_TASK OBJECTIVE_. Only those lines from the one with "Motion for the" through the last line of the material below should be output, each exactly as it appears.

_SUPPLIED DATA_.
------------

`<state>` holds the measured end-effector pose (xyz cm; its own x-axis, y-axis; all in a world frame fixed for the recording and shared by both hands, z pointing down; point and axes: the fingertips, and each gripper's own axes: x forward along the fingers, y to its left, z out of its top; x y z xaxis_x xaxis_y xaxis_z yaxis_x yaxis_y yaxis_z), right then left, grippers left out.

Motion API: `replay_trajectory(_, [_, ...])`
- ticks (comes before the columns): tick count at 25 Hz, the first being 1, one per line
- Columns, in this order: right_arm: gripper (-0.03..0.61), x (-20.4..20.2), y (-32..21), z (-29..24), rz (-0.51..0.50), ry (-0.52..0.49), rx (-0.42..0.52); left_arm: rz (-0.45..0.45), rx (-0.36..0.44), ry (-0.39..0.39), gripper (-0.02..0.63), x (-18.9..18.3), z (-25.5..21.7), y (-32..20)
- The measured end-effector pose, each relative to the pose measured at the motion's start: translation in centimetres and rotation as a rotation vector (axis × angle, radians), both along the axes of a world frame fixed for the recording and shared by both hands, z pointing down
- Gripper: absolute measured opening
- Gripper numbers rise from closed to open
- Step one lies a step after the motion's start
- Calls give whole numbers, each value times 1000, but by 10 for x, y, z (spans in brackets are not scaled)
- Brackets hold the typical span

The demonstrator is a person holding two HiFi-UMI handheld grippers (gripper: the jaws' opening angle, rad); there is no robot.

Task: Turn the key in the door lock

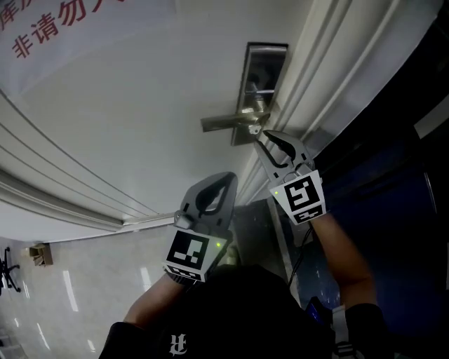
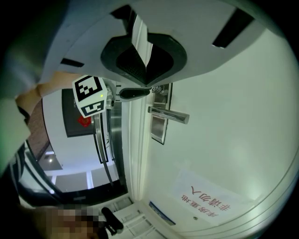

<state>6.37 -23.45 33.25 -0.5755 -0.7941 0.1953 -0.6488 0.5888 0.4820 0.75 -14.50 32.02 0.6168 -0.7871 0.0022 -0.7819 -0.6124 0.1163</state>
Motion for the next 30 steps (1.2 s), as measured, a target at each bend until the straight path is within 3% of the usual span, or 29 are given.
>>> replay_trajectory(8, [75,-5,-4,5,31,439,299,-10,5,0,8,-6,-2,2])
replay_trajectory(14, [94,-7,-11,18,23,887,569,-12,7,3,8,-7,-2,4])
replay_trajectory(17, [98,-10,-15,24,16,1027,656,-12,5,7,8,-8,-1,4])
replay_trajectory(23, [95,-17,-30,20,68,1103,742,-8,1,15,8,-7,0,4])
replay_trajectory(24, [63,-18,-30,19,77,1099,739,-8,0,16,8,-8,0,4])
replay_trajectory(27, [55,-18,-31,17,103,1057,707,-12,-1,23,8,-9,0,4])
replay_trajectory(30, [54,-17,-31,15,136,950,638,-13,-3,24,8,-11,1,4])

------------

_RESPONSE_.
Motion for the next 30 steps (1.2 s), as measured, a target at each bend until the straight path is within 3% of the usual span, or 29 are given.
>>> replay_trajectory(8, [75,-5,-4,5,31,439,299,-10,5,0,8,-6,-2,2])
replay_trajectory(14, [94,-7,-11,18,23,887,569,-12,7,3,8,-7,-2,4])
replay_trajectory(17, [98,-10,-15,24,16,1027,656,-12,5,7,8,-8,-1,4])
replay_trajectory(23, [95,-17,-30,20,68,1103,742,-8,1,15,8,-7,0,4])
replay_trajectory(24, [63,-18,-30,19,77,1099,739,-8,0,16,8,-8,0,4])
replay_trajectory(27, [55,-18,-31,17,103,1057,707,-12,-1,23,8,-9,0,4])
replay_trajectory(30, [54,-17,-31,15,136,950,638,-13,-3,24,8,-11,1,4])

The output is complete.